### EXERCISE DIRECTIONS
Each line of the data below that holds the word "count" is to be reported in full.

Stored dataset items:
··········

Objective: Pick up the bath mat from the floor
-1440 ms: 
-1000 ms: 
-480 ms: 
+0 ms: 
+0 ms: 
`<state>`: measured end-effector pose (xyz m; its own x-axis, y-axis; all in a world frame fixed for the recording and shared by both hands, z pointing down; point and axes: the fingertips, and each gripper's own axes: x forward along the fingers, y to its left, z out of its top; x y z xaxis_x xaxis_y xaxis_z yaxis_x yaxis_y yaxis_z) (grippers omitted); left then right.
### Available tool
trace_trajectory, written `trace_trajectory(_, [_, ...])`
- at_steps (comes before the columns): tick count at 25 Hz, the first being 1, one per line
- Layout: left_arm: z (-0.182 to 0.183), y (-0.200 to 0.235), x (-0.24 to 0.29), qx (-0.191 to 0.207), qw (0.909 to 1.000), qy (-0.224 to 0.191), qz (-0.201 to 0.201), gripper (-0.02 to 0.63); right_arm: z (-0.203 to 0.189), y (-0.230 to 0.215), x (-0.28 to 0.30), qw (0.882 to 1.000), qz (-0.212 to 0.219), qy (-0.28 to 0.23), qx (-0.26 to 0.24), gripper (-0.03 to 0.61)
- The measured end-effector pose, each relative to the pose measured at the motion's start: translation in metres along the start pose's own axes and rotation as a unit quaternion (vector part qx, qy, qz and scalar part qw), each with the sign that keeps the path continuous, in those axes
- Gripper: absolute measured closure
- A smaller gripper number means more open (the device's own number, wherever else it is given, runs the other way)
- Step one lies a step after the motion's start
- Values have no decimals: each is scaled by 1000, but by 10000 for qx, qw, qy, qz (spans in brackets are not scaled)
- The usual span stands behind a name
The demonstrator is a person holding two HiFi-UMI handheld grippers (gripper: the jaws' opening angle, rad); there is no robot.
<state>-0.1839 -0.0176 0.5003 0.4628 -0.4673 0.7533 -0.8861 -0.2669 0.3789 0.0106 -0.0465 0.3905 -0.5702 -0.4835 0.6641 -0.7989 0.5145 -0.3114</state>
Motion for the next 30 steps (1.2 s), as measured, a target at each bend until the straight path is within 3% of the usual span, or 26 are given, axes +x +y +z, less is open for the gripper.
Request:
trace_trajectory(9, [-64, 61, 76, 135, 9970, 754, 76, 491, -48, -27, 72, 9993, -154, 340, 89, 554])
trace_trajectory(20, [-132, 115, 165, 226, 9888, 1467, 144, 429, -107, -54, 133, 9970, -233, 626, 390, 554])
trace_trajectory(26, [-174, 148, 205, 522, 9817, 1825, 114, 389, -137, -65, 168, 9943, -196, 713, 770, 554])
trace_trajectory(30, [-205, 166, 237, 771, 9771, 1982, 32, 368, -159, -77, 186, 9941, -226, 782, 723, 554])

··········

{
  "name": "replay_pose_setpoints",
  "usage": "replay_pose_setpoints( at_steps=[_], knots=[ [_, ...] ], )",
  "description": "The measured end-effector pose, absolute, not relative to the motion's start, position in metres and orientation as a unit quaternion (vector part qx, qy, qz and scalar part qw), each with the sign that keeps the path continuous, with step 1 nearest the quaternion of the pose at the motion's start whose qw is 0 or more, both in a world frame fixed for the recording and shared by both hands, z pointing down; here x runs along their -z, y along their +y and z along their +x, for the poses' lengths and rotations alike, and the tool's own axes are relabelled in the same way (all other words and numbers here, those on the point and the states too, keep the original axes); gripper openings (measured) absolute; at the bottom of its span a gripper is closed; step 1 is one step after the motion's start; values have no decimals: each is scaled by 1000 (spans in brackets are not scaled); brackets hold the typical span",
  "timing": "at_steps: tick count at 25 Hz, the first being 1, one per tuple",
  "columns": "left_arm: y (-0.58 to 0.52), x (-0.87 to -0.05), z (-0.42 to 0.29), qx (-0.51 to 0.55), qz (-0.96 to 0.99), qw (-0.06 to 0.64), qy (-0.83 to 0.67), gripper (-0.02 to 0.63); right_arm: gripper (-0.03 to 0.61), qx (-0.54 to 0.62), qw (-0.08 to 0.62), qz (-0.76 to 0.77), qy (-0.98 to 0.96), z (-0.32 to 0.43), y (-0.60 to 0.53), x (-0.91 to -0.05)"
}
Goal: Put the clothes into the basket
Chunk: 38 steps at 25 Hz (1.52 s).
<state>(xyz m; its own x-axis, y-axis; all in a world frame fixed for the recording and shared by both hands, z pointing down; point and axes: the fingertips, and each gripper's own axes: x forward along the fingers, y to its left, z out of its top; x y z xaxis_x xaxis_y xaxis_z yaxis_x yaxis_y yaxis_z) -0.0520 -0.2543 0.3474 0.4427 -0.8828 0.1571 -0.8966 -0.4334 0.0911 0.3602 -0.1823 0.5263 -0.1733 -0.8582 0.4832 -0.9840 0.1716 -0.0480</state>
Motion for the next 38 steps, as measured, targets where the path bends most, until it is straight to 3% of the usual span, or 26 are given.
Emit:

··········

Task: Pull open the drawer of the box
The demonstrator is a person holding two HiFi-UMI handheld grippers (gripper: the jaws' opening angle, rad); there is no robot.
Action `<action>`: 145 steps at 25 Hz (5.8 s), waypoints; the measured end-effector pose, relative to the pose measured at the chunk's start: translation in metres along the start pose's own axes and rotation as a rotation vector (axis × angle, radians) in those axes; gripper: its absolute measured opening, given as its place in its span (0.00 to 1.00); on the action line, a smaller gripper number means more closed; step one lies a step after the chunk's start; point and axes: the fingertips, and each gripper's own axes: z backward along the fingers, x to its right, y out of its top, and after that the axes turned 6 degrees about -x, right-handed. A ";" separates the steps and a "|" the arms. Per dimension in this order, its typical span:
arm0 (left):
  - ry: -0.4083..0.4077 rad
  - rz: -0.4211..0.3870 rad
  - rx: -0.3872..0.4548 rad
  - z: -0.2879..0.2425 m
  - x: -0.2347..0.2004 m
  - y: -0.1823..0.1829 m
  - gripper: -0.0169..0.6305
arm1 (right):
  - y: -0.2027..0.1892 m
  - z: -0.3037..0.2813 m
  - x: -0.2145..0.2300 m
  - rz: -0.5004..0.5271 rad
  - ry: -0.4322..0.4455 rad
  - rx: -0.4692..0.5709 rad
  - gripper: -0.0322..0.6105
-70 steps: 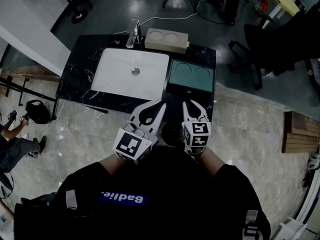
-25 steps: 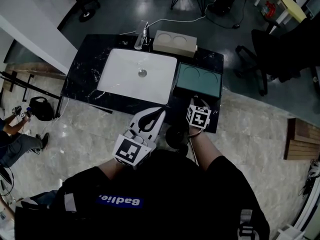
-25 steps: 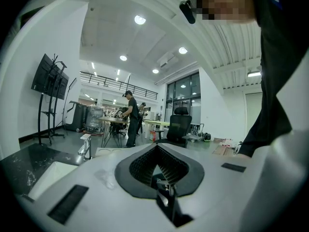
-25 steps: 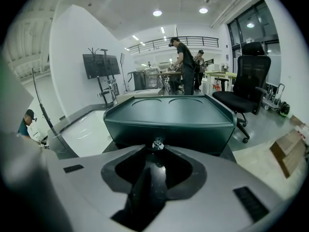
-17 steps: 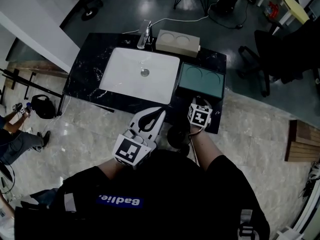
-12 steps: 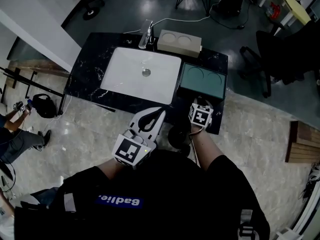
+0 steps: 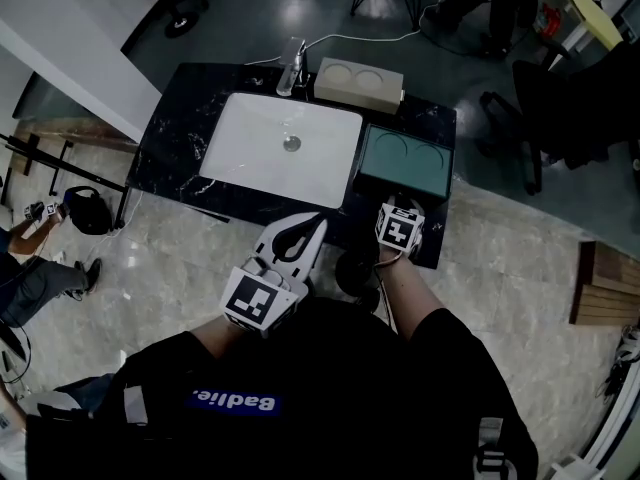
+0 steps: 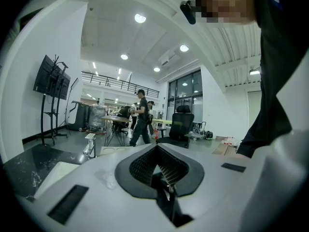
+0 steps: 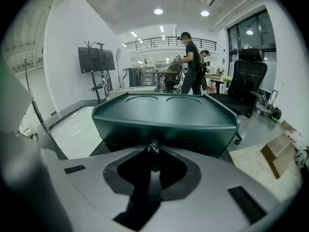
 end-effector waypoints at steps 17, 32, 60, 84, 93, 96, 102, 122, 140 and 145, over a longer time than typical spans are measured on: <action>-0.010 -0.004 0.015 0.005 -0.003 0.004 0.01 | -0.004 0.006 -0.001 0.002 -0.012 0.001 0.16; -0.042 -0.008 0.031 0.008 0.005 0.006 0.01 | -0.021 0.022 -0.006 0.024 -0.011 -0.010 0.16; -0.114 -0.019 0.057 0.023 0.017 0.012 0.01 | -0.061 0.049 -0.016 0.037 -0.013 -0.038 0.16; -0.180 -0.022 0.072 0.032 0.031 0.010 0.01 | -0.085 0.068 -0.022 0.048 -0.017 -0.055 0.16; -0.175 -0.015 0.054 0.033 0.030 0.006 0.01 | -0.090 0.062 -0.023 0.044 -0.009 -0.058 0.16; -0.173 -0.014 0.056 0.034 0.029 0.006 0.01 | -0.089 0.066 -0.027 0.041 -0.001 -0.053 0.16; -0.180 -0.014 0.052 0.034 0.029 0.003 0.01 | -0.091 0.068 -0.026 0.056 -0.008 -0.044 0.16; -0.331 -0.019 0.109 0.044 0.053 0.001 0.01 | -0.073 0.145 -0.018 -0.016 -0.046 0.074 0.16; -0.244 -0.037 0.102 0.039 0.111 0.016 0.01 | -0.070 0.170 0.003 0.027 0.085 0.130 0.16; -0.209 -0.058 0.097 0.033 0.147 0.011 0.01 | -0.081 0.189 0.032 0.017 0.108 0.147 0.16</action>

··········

### PROBLEM SOLUTION
- at_steps (comes before the columns): tick count at 25 Hz, the first being 1, one per line
  "timing": "at_steps: tick count at 25 Hz, the first being 1, one per tuple",

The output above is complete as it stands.